A number of things turned me off. First, I thought that the dialogue was unrealistic and contrived. In the special features the writers claimed that they were trying to present situations and interactions between people that would make the viewers uncomfortable and force them to confront their own prejudices. It did make me uncomfortable, not so much due to the realism of the situations portrayed in the movie, but simply because of the awkwardness of the dialogue. In this movie, racism is not a subtle sentiment that lurks beneath the surface. Instead, racism is right there, just waiting to be acted upon in response to the slightest provocation.
The first part of the movie basically consists of people being set off by the slightest misunderstandings and resorting to ridiculous racial slurs. A white gun store owner unleashes a tirade of racial invective against a Persian man who takes too long to decide what type of gun he wants. There is a fender bender between a Chinese woman and a Latino woman, who immediately engage in a war of racial slurs before they even have time to assess the damage. This same Chinese woman later curses at a nurse because she asks if the woman can speak English after she barges into the hospital in search of her husband shouting his name at the top of her lungs. There were so many misunderstandings and unfortunate events that could have been avoided if people would just speak in calm voices and resist the temptation to yell.

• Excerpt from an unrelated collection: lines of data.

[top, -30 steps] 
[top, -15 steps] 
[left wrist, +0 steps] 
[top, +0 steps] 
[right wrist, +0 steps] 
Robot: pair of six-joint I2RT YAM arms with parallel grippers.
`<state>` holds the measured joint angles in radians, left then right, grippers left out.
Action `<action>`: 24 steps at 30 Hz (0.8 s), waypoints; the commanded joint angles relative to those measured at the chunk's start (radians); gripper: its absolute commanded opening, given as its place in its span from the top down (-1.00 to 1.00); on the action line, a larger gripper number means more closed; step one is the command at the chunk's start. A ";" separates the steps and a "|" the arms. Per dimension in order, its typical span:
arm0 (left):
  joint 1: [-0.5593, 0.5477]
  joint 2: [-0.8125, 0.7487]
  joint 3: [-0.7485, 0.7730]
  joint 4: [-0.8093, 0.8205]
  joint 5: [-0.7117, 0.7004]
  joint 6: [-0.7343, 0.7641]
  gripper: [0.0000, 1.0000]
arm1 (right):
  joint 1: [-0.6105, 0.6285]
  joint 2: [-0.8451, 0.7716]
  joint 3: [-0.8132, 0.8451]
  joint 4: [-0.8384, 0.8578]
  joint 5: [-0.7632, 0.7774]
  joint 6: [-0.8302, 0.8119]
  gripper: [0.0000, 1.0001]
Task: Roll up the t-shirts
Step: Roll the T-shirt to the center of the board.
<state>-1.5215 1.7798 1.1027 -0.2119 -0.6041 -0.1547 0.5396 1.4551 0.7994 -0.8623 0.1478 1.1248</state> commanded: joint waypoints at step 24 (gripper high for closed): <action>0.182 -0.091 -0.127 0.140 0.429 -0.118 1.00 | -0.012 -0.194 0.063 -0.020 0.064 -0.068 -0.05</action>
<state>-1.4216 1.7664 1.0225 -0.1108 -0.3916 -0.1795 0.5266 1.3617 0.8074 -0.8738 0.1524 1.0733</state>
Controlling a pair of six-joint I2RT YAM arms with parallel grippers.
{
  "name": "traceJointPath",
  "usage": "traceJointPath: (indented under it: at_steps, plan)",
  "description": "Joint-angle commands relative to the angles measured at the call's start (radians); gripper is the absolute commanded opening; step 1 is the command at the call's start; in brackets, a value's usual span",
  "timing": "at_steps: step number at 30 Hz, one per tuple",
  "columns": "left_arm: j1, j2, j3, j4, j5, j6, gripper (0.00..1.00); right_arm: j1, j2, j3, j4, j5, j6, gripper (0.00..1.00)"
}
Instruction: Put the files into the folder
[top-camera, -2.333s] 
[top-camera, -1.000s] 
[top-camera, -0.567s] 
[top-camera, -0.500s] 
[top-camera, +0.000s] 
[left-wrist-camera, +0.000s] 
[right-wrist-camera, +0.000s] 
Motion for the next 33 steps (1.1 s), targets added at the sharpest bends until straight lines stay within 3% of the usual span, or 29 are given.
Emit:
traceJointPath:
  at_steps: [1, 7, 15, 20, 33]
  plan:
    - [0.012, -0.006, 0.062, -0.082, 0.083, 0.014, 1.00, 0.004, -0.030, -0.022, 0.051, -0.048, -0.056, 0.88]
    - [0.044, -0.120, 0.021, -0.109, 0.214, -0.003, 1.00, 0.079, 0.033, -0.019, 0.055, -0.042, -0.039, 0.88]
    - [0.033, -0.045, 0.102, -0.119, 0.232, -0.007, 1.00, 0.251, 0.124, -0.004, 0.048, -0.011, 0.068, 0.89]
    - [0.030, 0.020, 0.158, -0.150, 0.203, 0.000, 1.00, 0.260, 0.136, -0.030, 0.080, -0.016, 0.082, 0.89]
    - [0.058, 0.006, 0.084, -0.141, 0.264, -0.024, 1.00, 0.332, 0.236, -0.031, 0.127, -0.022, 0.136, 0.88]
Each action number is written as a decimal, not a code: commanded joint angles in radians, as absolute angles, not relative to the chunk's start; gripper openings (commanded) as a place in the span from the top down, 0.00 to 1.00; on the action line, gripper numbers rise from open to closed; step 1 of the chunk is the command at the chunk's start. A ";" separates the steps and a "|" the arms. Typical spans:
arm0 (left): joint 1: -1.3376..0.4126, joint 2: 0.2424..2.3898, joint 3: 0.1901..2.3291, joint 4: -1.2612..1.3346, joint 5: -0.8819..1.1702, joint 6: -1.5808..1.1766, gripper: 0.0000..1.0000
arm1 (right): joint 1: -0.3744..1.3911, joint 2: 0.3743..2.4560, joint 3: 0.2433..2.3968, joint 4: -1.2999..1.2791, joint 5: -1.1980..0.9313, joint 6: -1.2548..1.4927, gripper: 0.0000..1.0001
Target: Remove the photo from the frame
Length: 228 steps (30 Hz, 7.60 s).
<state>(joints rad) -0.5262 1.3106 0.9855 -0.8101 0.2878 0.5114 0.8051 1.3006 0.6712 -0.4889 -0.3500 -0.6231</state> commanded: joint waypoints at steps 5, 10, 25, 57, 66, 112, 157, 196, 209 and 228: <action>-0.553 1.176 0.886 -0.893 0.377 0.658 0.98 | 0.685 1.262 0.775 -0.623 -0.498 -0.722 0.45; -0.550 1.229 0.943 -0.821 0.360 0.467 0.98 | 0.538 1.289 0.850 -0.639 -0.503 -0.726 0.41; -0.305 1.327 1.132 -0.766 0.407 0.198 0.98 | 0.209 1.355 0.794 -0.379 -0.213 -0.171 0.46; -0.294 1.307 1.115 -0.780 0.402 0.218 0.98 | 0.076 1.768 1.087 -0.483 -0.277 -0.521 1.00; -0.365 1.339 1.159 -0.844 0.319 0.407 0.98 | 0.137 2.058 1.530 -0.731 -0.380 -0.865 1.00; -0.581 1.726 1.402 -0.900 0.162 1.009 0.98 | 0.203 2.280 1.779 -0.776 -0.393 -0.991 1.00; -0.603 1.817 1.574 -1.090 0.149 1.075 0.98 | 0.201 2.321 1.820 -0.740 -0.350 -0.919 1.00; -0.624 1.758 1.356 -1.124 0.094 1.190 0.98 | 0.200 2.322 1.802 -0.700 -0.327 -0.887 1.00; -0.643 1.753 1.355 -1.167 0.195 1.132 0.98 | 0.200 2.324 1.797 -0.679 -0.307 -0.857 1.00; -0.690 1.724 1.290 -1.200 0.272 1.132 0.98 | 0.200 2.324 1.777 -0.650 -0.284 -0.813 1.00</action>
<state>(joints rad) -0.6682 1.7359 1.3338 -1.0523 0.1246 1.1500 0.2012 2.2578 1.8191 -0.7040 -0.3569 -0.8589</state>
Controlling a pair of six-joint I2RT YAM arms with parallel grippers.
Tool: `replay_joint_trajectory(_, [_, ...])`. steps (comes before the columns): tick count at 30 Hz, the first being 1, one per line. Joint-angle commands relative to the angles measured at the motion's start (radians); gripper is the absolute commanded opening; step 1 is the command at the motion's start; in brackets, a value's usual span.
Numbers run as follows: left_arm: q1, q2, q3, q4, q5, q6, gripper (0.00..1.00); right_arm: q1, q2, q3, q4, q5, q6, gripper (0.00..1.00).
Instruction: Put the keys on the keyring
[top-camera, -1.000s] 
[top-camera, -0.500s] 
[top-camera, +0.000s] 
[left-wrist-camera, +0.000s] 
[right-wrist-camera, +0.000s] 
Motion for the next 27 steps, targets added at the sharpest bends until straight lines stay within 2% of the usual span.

Maybe this was the point that the movie was trying to make, that people need to chill out and evaluate their own prejudices before acting. And the unfortunate events that occurred were supposed to allow the characters to reflect on these prejudices and ultimately redeem themselves. However, the redemption that the characters did experience seemed artificial to me. What are we supposed to make of the scene where Matt Dillon's racist cop character saves the life of a black woman whom he had earlier molested? Has he been redeemed by this experience? Why? Surely in his 10-year cop as an LA cop he has had other opportunities to help African Americans in similarly extreme circumstances. If so, are we supposed to believe that only an event so extreme as saving another person's life offers the opportunity for introspection? What lesson has the Persian store owner learned after he almost commits a horrific crime? After the incident, he has a tearful conversation with his daughter in which he spouts some babble about a guardian angel, but has he learned to stop flying off the handle every time he is provoked? I was similarly unconvinced by Sandra Bullock's character's sudden conversion to a decent person after her Latino maid cares for her after an injury. In none of these instances is it really clear what these characters have learned. Overall, I just didn't feel as if these movie brought any sort of fresh new perspective to the difficult issue of race. If anything, the film makes me want to rewatch Spike Lee's Do the Right Thing, which offers a much more intense and realistic portrait of racial relations.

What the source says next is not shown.